3.2 the ultra-violet absorption spectrum of product
The PQQ that produces with Sigma company in contrast, the uv absorption spectra (Figure 12) that utilizes the ultraviolet-visible spectrophotometric to make the 200-400nm length scanning can to obtain the PQQ product.
The result shows that the charateristic avsorption band of sample and standard substance is almost completely consistent.
The preparation of embodiment 4MP688 microbial inoculum
1, actication of culture
Use enrichment medium, MP688 is inoculated on the solid enrichment medium inclined-plane, cultivate 3d for 30 ℃.
2, culture of seed liquid
The seed culture enrichment medium, the MP688 that activation is good is mixed with 10 with stroke-physiological saline solution
9The bacteria suspension of CFU/mL, the inoculum size with 5% are inoculated in the liquid enrichment medium, and 30 ℃ of shaking table concussions are cultivated, and rotating speed is 200rpm, and incubation time is 3d.
3, ferment tank
Fermentor cultivation is used fermention medium.Per minute air flow volume), tank pressure 1.2-1.8F/cm cultured seed liquid is inserted in the fermentor tank with 10% inoculum size, and 30 ℃, stirring velocity is 200rpm, and air flow is 1: 0.8-1.0 (fermentating liquid volume:
2Fermentation 5d, the bacterium amount reaches 5-10 * 10
9CFU/mL obtains the microbial inoculum of MP688 bacterial strain.
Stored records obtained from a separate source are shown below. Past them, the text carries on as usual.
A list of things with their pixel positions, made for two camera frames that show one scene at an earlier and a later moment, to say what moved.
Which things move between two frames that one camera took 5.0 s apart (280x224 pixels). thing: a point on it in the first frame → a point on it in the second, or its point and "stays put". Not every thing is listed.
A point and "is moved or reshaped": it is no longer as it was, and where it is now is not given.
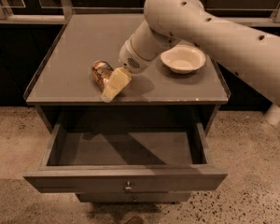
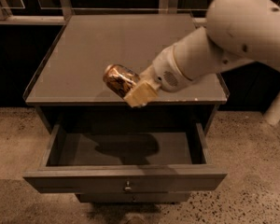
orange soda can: [100, 72] is moved or reshaped
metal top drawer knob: [128, 189] stays put
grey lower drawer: [133, 197] stays put
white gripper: [130, 57] → [163, 71]
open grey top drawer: [103, 157] stays put
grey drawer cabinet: [151, 143] stays put
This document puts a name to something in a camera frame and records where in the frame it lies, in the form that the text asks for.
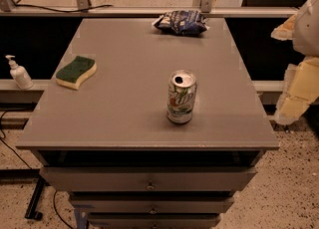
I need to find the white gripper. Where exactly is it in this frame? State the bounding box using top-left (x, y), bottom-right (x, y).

The above only is a preferred implementation of the present invention; should be pointed out that for those skilled in the art, under the prerequisite that does not break away from the technology of the present invention principle; can also make some improvements and modifications, these improvements and modifications also should be considered as protection scope of the present invention.